2. Unrelated donors. There are large registries of individuals around the world who have volunteered to donate HSCs for unrelated patients in need of a transplant. With sensitive DNA-based typing, HLA-matched unrelated donors can be found for many patients. The chances of finding an appropri ate unrelated donor for an individual patient depends on the specific HLA typing of the patient and varies with different ethnic groups. Transplants using unrelated donor HSCs have some increased risk of GVHD but are an appropriate treatment option if no matched related donors are available. The use of unrelated UCB requires less stringent HLA compatibility but may be limited by cell dose.

IV. CONDITIONING THERAPY. Patients are given high doses of CT/RT prior to the transplant. For autologous transplants, the therapy is aimed at getting the greatest tumor killing while ignoring the myeloablative toxicity of the agents but is limited by toxicity to other organs. Immune ablation (to allow for engraftment of the foreign HSCs) is necessary for allogeneic transplants, in addition to tumor killing. Many different “conditioning protocols” have been used with similar outcomes depending on the clinical situation of the patient. Examples of some standard conditioning regimens follow.

A. Total-body irradiation and cyclophosphamide (Cy)

1. Total-body irradiation. Patients receive 12 Gy given in 8 fractions (1.5 Gy each) on days minus 7 to minus 4.

2. Cy, 60 mg/kg/d in normal saline solution, is given IV over 1 hour for 2 days (on days minus 3 and minus 2). Patients also receive mesna, 60 mg/kg/d by constant IV infusion beginning with the start of Cy and continuing until 24 hours following completion of Cy.

3. Rest on day minus 1.

4. HSCT on day 0

B. High-dose busulfan and Cy

1. Busulfan (Busulfex) at a dose of 0.8 mg/kg of ideal body weight or actual body weight (whichever is lower) is administered IV over 2 hours every 6 hours for 4 days for a total of 16 doses on days minus 7 to minus 4. Phenytoin (300 mg/d and adjusted for therapeutic blood levels) should be given prophylactically to prevent seizures beginning on the day prior to starting the busulfan and continued until 2 days after busulfan is completed.
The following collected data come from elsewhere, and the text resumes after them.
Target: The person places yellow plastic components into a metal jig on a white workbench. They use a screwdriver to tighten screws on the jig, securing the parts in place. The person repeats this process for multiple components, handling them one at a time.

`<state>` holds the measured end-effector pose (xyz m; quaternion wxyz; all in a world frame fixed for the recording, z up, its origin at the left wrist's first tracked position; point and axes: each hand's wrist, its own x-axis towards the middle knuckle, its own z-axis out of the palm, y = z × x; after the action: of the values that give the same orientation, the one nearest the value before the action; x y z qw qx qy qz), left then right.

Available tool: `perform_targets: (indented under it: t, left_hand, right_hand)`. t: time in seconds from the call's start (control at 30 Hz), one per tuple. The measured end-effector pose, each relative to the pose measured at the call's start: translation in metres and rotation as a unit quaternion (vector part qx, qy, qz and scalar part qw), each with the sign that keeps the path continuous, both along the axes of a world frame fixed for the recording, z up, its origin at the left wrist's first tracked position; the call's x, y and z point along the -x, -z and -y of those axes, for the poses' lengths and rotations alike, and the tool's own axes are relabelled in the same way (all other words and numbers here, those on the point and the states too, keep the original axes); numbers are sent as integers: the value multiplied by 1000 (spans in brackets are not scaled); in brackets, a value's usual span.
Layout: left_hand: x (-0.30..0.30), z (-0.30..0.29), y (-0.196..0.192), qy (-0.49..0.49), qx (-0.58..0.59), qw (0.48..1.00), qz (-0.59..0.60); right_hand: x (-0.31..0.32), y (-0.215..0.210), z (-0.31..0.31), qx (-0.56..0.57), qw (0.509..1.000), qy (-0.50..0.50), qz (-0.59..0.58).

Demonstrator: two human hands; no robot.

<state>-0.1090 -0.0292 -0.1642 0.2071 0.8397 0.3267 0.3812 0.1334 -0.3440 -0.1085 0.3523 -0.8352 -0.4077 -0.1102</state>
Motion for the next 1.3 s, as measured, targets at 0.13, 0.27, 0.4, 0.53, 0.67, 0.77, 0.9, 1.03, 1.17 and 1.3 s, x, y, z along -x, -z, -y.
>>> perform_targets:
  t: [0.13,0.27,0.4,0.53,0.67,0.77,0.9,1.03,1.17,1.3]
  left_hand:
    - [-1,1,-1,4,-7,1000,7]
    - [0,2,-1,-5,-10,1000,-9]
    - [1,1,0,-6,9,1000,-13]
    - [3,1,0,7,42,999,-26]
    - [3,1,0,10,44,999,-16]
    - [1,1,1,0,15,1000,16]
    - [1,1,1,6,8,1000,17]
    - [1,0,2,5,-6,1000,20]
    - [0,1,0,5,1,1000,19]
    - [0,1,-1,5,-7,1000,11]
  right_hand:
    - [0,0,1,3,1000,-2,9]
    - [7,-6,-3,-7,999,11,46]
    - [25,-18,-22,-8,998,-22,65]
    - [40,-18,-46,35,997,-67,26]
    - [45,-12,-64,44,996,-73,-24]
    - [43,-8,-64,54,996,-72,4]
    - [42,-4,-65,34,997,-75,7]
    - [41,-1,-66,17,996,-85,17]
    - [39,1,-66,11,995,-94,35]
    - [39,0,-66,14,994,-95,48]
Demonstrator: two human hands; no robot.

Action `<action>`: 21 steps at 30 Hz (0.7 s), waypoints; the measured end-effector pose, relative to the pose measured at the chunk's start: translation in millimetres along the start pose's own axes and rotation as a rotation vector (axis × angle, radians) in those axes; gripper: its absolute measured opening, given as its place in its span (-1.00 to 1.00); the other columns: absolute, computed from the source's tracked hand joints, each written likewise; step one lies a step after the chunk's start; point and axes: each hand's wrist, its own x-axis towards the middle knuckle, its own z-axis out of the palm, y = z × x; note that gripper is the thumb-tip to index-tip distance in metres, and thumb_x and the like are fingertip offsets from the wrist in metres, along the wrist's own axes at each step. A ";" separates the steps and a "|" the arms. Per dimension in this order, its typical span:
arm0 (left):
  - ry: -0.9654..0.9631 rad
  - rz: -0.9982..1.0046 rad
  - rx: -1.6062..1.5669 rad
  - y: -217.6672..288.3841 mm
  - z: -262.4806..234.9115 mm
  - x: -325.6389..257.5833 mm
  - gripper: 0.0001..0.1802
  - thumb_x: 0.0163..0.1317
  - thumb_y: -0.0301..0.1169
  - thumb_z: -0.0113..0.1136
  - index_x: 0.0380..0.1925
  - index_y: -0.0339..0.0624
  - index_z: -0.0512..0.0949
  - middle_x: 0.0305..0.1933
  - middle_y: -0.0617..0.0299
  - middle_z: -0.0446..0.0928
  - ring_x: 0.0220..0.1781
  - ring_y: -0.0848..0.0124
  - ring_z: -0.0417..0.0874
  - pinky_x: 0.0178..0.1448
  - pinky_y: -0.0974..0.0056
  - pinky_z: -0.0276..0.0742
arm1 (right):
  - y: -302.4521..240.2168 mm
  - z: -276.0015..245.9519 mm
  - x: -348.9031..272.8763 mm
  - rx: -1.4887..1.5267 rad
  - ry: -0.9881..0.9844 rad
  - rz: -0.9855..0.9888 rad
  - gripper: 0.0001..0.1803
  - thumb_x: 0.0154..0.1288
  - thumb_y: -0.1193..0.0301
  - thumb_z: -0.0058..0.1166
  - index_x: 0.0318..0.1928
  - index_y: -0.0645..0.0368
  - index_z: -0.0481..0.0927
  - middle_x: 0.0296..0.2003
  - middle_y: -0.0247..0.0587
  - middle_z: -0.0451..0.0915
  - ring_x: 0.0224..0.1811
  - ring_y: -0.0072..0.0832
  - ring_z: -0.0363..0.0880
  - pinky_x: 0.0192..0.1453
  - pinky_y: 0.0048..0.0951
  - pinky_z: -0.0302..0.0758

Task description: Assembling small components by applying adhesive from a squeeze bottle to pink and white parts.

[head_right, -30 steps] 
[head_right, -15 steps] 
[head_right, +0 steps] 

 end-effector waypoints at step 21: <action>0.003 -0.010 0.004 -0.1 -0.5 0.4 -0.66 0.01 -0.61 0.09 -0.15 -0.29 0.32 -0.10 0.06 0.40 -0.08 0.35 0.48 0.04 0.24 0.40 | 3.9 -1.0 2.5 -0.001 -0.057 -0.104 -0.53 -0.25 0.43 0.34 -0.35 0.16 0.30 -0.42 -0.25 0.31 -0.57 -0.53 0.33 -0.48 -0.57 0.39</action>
2. Cy (to start after busulfan finishes) at a dose of 60 mg/kg/d is given in normal saline solution IV over 1 hour daily for 2 days (on days minus 3 and minus 2). Patients receive mesna, 60 mg/kg/d by constant IV infusion, beginning with the start of Cy and continuing until 24 hours following completion of Cy.

3. Rest on Day minus 1

4. HSCT on Day 0

C. High-dose BEAM (BCNU/etoposide/cytarabine/melphalan)

1. BCNU (carmustine), 300 mg/m2 in 500 mL normal saline, is given IV over 2 hours on day minus 7.

2. Etoposide, 100 mg/m2, is given IV over 2 hours every 12 hours for 8 doses on days minus 6, minus 5, minus 4, and minus 3.

3. Cytarabine, 200 mg/m2, is given IV over 1 hour every 12 hours for 8 doses on days minus 6, minus 5, minus 4, and minus 3.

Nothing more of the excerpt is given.